== EXERCISE BRIEF ==
The lines needed are those below that contain the word "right"; copy each one.

== DATASET SECTION ==
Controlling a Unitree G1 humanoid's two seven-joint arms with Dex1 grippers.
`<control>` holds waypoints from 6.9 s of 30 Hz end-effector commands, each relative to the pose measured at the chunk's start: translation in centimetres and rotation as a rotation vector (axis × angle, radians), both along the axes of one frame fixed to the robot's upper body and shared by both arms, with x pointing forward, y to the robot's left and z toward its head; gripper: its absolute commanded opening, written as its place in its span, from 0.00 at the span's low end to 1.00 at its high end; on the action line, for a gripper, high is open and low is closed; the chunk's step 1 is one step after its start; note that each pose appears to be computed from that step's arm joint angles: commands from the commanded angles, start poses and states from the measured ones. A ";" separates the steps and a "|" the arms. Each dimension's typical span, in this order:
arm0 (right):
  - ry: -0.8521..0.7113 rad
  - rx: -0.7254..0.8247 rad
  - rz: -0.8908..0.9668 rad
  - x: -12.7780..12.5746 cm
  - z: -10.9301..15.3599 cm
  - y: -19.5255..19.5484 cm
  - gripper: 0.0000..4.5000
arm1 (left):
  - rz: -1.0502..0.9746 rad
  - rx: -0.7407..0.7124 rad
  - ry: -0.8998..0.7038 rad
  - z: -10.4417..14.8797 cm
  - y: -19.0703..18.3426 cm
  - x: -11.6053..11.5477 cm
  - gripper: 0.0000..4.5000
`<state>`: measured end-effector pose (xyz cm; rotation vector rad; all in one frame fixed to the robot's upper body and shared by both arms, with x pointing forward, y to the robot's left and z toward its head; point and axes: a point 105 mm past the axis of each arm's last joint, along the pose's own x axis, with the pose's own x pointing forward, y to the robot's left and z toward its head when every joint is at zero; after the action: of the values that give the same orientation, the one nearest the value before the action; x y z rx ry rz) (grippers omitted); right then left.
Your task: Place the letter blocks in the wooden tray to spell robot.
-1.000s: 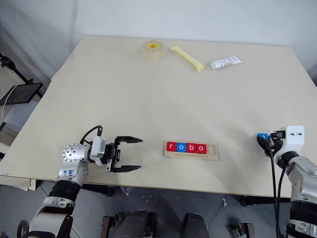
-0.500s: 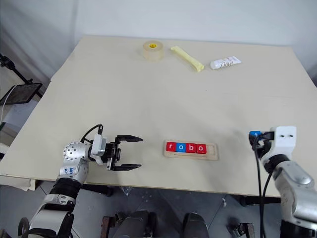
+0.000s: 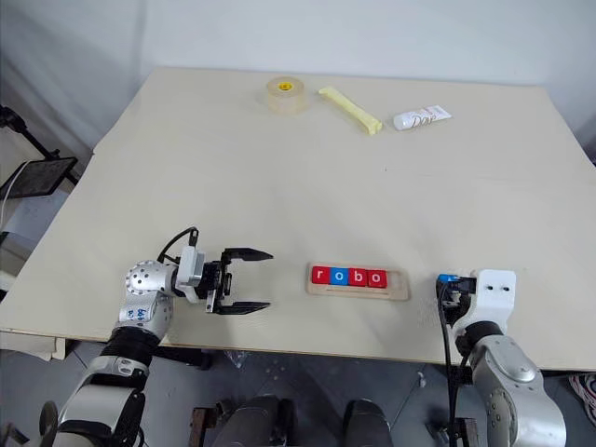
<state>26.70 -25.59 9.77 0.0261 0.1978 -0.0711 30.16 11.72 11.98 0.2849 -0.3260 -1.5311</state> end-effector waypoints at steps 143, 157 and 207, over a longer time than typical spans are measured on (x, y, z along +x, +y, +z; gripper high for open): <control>0.456 -0.652 1.245 3.5 4.5 3.0 0.01 | 0.066 -0.037 -0.018 -0.3 -0.1 -2.0 1.00; 0.416 -0.636 1.255 4.8 4.2 4.2 0.01 | 0.078 -0.034 -0.015 -0.3 0.0 -2.2 1.00; 0.253 -0.610 1.150 10.5 4.8 4.5 0.01 | 0.090 -0.024 -0.010 -0.2 0.7 -2.9 1.00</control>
<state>37.10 -21.01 13.68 -0.6878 0.4387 1.0156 27.41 12.14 11.01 0.2696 -0.3049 -1.4476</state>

== EXPECTED ANSWER ==
arm0 (right):
`<state>`: measured end-effector pose (xyz cm; rotation vector rad; all in one frame fixed to the robot's upper body and shared by both arms, with x pointing forward, y to the robot's left and z toward its head; point and axes: a point 105 mm past the axis of each arm's last joint, along the pose's own x axis, with the pose's own x pointing forward, y to the robot's left and z toward its head when every joint is at zero; after the action: of the values that give the same orientation, the one nearest the value before the action; x y z rx ry rz) (grippers omitted); right then left.

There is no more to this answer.